I decided to try a different hair dye because I had a discount so I could splurge for the expensive stuff. Naturally, I went home from work that day and decided to try out the hair dye that was supposed to give my hair a “light blonde” color. But, no. My hair had a bad reaction to the dye and it ended up dying my entire head a light shade of blue. Going into the work the next day was not one of my happier moments as all my new employee friends complimented me on being “edgy” and “fighting the status quo.”

Little did they know, it was a complete accident and even I knew I looked like Cookie Monster.

So, it is true. I did not start my career off at Target the way I had hoped. I was not only out of my league when it came to scanning items before it reached the “red zone” (which meant I was scanning items too slow), I now had blue hair that I had to let wash out on its own for the next two weeks. But I continued on with a positive attitude.

I learned how to scan and properly bag items like it was nobody’s business. Everyone I worked with was nice to me even though I was the weak link and seldom got people to sign up for the rewards card.

Everything was going great, until the time a crying girl came to my aisle with a box of tissues, a huge tub of ice cream, and a copy of “The Notebook.” It would have been a very normal transaction, had I not asked: “Would you like a bag for these?” to which she responded by erupting into a world-shattering scream of wails. My boss later asked me if I had been the one to cause the customer to cry and the saddest part was that I was unsure what my answer should be.

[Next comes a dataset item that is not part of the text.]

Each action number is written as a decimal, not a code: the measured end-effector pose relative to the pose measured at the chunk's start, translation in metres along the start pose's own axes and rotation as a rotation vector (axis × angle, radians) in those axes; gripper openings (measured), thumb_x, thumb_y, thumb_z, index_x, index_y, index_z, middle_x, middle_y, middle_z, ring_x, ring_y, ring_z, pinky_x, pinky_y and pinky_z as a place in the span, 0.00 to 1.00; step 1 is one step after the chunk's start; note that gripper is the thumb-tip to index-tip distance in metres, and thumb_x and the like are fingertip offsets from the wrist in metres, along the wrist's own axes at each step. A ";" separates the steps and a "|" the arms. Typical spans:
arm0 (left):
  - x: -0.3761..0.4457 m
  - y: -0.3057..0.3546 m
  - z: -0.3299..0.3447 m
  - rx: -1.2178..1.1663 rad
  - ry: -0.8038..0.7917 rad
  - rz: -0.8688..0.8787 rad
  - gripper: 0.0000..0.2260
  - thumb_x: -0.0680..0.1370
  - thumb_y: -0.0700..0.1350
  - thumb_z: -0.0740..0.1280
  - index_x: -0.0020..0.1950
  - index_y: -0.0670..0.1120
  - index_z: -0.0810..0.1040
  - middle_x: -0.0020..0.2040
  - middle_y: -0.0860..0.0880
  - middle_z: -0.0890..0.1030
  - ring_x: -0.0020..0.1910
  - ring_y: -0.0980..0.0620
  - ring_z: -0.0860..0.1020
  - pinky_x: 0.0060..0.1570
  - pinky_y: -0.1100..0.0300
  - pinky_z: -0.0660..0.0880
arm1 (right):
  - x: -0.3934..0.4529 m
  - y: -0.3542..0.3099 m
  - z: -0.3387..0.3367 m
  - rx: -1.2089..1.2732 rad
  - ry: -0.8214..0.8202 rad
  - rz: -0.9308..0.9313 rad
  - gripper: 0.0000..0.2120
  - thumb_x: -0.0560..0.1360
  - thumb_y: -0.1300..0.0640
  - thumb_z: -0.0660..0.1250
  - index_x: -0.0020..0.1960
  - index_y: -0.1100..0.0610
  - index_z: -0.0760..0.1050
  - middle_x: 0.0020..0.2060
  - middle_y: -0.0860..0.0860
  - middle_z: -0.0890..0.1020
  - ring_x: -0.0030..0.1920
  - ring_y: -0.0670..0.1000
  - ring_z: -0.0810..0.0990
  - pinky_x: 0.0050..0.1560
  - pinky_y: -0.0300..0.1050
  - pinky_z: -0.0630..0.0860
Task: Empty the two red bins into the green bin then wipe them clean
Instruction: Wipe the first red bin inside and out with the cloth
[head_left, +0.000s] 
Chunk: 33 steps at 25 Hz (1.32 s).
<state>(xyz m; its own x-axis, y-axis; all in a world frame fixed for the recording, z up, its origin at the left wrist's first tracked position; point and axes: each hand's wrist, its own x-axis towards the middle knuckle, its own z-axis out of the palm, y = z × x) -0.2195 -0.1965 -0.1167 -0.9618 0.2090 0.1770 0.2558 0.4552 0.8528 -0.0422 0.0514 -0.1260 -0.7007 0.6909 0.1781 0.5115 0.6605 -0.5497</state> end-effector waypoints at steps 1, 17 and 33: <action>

The next day, I was talking to a little boy who had just gone shopping with his mom to buy him clothes for his first day of preschool. The kid was adorable and the mother was so very sweet to me. That was until the little boy threw up over my entire aisle and then proceeded to run around as the vomit continued to pour out of his body, spreading the mess everywhere. That was the first time I used a mop!

I then experienced something I only thought was a myth and on television for pleasure: an extreme couponer.

A woman wearing a sweatshirt that ever-so-confidently sported multiple cats on it approached my aisle, probably sniffing out that I was weak and new to this cashier lifestyle, with three carts full of items varying from mouthwash to underwear to makeup products to boxes of Cheez-its.

She had everything and she had dozens of everything. My first thought was that she must be a hoarder. Though my theory may still be true, her mind was set on a bigger goal: spending next to nothing for this insane amount of stuff. I rang for my supervisor to help me, but the extreme couponer had places to be and people to see, so she urged I rush as quickly as possible. I began scanning her items and her fanny pack full of coupons to the point where the total of $4,000 dropped down to $8.

“I am going to get so fired for this,” was my only thought at that point. Luckily, my supervisor came out in the knick of time to verify the transaction, but I knew from that point out I was being watched as the girl who gave a lady four-thousand dollars worth of stuff for the cost of one sandwich.

But still, I prospered on again, until one day when I was scanning cart after cart full of back to school supplies and I was approached at my cashier station by a familiar face – my ex-boyfriend and his mother who were shopping for college supplies together.

Though I survived through the small talk with what I felt like was ease, I then remembered I had accidentally dyed my hair blue the week before and looked like the newest Smurfette.

I still go back to that Target sometimes where I spent three amazing weeks of my life. One time, I actually caught myself wearing my red shirt and khakis that I had once sported there as an employee to which multiple people came up to me asking where a certain item was and I awkwardly had to explain how I didn’t work there – anymore.

If you take anything from my experience as a Target cashier worker, I would advise this: don’t wear red and khakis inside a Target unless you are an employee.

Also, don’t let an extreme couponer ruin your life.